Avevo vent’anni. Passavo da Roma. Era una giornata luminosa e caldissima. Dopo ore a piedi, ammaliata, tra il Tevere e piazza Navona, cercavo un po’ di fresco e di ombra. Sono entrata in una chiesa, io che nelle chiese non mettevo mai piede, senza saperne il nome. Volevo solo un angolo di quiete. Dalla mia panca ho notato un sommesso fluire di visitatori verso il fondo della chiesa. Curiosa, li ho seguiti.
L’ultima cappella sulla sinistra era nell’ombra. La luce si accendeva solo infilando delle monete in una macchinetta. Un tedesco mise 50 lire nella fessura, e la cappella si illuminò. Allora mi sono trovata di fronte alla Vocazione di San Matteo di Caravaggio, di colpo, senza saperne niente.
È stato come imbattersi in un affascinante sconosciuto. Mi ha incantato la luce, come Caravaggio usava e forgiava la luce. E il gesto di Cristo, quieto eppure imperioso. Ignorante com’ero, ho ritenuto che Matteo, il pubblicano, l’esattore delle imposte, fosse il ragazzo ritratto a capo chino su una manciata di monete. Mi commuoveva quel ragazzo così cupo, così concentrato sul suo povero tesoro, che nemmeno si accorgeva di Cristo che lo chiamava. La luce si spense. Ansiosamente infilai nella macchinetta le lire che avevo, per continuare a guardare. Mi ero innamorata. Da trent’anni, ogni volta che torno a Roma, non dimentico mai di andare a trovare il “mio” Caravaggio, a San Luigi dei Francesi.

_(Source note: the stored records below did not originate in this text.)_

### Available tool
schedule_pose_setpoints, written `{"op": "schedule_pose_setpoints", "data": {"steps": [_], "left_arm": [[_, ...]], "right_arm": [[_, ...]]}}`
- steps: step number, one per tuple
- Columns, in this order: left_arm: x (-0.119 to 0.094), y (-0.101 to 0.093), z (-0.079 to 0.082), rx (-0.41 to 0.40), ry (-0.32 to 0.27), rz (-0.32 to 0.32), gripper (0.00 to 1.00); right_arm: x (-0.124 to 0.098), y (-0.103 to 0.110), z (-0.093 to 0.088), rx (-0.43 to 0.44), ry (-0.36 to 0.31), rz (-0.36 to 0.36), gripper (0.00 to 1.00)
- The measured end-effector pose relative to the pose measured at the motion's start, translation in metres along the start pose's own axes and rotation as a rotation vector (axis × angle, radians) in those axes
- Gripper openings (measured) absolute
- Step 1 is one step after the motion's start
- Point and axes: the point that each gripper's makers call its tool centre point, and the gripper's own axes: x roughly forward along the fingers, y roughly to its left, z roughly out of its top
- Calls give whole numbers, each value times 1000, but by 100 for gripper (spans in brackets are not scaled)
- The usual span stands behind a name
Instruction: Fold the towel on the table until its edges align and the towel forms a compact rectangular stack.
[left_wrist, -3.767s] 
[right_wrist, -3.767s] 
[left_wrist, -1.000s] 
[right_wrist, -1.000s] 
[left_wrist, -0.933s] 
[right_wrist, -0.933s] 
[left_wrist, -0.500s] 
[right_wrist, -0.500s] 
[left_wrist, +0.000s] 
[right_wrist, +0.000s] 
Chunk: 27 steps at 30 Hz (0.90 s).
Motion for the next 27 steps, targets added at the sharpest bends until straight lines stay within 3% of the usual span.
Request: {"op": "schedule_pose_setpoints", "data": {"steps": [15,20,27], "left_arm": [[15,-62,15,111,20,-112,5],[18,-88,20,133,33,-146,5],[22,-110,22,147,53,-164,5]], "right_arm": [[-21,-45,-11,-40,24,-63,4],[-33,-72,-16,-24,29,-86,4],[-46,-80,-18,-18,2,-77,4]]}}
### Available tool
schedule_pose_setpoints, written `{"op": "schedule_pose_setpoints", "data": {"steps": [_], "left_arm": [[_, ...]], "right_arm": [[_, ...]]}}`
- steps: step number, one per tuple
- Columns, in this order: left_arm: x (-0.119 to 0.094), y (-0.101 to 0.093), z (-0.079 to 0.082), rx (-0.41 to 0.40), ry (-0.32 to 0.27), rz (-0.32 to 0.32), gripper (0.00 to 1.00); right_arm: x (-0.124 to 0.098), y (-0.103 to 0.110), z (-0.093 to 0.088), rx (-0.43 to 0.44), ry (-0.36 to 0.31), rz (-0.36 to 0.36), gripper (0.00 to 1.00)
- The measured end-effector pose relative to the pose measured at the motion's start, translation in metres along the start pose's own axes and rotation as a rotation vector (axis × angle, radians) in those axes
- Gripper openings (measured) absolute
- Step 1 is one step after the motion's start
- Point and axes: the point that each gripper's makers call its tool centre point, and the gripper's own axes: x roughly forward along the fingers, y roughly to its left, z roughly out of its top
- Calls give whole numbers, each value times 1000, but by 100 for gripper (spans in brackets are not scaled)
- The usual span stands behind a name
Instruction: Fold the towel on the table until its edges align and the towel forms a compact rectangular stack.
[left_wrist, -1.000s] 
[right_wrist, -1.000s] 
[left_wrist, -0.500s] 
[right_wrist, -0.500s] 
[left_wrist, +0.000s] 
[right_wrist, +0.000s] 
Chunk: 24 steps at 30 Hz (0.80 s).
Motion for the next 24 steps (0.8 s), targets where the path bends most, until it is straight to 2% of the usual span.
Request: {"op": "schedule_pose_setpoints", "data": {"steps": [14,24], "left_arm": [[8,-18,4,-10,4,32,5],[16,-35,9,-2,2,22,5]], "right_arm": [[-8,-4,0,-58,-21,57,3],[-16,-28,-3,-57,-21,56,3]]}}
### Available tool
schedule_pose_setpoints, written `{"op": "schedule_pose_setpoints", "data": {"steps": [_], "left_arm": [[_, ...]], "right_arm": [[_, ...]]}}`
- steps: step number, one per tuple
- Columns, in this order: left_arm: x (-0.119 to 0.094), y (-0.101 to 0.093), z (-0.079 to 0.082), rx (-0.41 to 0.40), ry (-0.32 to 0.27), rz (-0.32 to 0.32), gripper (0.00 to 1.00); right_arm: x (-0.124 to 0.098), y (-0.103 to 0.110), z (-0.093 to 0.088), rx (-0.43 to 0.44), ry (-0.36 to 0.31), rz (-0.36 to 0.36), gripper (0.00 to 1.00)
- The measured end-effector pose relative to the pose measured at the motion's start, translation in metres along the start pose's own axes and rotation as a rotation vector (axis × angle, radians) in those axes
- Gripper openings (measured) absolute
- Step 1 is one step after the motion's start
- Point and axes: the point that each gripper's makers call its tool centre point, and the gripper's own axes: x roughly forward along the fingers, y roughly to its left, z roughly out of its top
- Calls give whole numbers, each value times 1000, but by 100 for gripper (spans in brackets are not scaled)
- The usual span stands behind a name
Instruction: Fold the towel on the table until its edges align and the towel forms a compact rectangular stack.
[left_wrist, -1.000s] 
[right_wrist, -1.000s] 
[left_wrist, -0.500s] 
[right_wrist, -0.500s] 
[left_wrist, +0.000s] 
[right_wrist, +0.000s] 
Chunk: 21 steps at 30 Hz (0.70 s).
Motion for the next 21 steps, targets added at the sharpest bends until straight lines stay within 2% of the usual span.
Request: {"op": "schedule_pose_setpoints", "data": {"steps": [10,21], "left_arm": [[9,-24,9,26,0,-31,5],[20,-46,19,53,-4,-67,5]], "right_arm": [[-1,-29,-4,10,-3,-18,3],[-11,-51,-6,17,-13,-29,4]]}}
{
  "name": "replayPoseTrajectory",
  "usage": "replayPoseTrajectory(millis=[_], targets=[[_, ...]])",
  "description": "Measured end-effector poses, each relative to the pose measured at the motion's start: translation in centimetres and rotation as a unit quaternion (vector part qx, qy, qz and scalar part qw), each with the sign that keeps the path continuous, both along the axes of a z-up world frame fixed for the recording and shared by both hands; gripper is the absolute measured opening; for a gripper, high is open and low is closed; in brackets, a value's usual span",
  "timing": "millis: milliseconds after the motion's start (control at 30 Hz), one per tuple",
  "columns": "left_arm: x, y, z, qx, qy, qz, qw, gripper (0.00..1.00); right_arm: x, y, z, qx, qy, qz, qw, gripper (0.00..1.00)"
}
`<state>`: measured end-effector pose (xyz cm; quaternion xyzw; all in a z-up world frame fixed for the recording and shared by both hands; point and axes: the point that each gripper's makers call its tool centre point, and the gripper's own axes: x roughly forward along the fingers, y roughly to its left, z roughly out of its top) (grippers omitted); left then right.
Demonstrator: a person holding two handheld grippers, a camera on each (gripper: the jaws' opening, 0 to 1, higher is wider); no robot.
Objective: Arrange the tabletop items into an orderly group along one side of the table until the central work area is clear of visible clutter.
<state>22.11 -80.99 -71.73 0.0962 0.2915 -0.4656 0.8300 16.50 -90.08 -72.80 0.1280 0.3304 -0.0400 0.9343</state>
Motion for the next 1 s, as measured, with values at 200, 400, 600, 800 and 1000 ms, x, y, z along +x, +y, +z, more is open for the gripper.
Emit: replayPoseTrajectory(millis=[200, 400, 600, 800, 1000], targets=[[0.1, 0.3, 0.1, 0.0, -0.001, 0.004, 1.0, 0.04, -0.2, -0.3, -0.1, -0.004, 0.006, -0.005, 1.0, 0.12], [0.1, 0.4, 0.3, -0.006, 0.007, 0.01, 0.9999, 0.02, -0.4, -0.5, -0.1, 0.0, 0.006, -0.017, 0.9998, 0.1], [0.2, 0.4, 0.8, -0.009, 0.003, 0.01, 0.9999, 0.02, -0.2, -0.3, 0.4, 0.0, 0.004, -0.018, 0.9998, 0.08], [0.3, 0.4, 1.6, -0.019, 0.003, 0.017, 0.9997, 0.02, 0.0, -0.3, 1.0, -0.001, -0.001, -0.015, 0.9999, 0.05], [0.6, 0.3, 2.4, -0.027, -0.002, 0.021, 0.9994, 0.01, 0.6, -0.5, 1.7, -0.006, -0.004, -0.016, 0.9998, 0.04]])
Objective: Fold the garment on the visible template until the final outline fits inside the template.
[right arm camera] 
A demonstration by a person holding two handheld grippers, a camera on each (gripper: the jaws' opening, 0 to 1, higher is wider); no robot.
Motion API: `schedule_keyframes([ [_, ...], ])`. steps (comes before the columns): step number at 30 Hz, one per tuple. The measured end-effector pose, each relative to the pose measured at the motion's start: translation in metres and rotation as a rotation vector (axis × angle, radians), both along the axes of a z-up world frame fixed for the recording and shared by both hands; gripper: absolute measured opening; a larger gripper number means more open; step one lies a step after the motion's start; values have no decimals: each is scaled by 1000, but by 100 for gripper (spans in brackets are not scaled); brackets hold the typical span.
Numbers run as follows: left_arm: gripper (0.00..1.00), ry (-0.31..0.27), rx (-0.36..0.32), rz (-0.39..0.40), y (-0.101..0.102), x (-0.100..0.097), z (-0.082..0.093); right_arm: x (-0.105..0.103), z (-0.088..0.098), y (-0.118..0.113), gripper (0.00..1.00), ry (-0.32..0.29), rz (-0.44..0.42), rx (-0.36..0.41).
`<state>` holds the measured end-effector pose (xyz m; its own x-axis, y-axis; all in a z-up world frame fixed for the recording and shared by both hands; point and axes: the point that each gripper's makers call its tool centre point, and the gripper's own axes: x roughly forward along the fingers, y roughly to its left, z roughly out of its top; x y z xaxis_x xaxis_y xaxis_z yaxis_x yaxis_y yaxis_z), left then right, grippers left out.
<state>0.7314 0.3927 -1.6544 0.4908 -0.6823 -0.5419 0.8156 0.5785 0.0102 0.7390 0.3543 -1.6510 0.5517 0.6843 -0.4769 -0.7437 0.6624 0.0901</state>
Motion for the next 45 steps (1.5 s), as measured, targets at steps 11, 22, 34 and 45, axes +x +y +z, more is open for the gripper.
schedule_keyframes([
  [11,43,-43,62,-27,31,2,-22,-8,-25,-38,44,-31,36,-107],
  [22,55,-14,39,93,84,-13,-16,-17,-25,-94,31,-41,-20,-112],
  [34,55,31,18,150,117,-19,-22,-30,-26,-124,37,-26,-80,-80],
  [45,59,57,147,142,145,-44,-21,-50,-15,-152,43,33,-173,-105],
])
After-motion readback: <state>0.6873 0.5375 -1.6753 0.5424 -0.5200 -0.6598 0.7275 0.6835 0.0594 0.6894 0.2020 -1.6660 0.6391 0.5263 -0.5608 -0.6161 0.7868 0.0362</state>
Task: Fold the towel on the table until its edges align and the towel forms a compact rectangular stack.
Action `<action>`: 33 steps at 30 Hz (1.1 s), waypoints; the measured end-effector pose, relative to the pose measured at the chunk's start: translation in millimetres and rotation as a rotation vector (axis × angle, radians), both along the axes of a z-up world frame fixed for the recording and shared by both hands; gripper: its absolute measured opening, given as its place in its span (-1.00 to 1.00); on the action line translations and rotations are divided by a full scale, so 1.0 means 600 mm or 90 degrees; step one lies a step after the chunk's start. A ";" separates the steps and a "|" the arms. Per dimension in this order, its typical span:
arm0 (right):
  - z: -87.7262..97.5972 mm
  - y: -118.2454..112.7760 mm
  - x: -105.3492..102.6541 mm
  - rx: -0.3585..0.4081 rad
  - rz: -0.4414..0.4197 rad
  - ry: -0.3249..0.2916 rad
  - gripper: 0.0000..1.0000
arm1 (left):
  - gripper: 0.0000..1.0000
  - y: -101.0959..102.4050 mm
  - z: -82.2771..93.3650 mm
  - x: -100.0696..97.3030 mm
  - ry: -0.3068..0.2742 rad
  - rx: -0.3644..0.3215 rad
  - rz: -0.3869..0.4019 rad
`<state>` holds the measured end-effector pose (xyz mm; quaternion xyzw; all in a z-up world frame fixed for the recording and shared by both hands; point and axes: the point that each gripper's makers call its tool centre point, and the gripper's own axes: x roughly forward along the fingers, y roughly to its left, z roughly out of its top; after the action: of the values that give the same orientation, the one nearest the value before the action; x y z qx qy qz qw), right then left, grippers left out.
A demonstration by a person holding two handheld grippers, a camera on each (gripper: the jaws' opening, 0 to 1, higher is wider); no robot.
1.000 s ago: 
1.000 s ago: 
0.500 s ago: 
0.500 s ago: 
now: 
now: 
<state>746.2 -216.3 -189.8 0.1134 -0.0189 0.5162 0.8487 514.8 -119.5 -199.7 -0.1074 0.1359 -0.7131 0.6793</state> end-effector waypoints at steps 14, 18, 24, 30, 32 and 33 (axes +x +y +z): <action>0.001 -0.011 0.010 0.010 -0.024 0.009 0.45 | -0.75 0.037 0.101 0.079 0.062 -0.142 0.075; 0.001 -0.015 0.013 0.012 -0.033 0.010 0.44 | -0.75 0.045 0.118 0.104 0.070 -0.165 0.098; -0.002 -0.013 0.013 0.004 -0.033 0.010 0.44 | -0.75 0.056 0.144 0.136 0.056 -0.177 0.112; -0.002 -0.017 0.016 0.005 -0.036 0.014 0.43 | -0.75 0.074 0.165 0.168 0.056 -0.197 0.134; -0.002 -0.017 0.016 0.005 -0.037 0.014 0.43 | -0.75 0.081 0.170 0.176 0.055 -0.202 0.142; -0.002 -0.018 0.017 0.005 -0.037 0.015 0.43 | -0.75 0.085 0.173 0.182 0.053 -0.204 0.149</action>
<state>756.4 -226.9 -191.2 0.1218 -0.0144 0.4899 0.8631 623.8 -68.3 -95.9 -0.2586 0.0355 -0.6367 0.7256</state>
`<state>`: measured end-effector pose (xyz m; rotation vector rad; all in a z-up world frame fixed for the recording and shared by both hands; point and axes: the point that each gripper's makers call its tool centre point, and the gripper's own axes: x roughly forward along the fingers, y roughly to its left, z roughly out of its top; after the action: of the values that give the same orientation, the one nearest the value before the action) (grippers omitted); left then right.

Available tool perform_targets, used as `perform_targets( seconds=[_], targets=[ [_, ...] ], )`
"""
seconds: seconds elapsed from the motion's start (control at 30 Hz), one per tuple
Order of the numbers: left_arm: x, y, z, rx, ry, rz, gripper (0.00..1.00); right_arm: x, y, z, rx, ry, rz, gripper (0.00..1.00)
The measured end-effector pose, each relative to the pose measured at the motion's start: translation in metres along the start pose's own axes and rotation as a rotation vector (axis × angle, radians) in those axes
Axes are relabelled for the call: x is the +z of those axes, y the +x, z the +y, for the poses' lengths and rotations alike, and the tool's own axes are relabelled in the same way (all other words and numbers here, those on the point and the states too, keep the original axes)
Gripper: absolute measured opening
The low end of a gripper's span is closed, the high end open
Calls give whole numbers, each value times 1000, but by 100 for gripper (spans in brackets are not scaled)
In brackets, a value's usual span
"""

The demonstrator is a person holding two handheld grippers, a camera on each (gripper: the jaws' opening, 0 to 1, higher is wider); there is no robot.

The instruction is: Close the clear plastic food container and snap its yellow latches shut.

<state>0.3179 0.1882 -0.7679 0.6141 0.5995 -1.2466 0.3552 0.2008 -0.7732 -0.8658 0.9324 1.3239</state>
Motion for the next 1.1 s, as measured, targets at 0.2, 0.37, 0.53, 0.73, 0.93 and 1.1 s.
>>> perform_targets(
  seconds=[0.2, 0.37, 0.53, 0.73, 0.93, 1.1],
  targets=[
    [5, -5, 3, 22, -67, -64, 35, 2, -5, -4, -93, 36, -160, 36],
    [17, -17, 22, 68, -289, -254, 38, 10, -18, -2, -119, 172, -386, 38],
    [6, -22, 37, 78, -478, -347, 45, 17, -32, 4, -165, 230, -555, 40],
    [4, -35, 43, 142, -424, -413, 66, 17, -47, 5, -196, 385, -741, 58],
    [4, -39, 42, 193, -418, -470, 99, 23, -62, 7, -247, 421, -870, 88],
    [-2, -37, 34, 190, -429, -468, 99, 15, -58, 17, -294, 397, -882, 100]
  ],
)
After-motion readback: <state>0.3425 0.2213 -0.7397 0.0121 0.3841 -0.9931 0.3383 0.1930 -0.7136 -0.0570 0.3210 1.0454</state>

E dunque quando ho letto che il cardinale Bergoglio, passando da Roma, andava a contemplare la Vocazione di Matteo a San Luigi dei Francesi, ho sussultato: Santità, avrei voluto dire, quello è il “mio” Caravaggio. Sono stata quasi gelosa: come quando scopri che un amico caro ha, a tua insaputa, un altro amico, molto più grande.
Poi, ho scoperto che a San Luigi dei Francesi siamo in tanti, a tornare. Quella mano di Cristo, quel fascio di luce dorata seduce e tocca il cuore. Come in un tacito desiderio che anche a noi accada, di essere scelti a quel modo. Così che nell’ombra di San Luigi dei Francesi si va, più che a ammirare un capolavoro, quasi a pregare.
Ho poi appreso che, secondo i più autorevoli critici, Matteo era invece il vecchio con la barba. Me ne sono infischiata: il “mio” Matteo era il ragazzo assorto sui suoi inutili talenti. Con una certa soddisfazione apprendo ora che il cardinale Bergoglio la pensava a questo stesso modo. D’altronde, mi pare perfettamente naturale, se Matteo era un esattore delle imposte, uno avvinghiato al denaro, che Caravaggio lo ritraesse così, nell’atto di contare ancora una volta il suo oro. Disperato, nella coscienza che quel tesoro infine non gli bastava: il peccatore colto nell’istante del vuoto, da cui per grazia nasce un “sì”.
La Vocazione di Matteo, per me è un attimo sospeso sul nulla, prima di un abbraccio infinito. Per questo in tanti torniamo a contemplarlo, come misteriosamente convocati. Dalla potenza di un desiderio grande, fissato per sempre laggiù, nella cappella in fondo a sinistra, a San Luigi dei Francesi.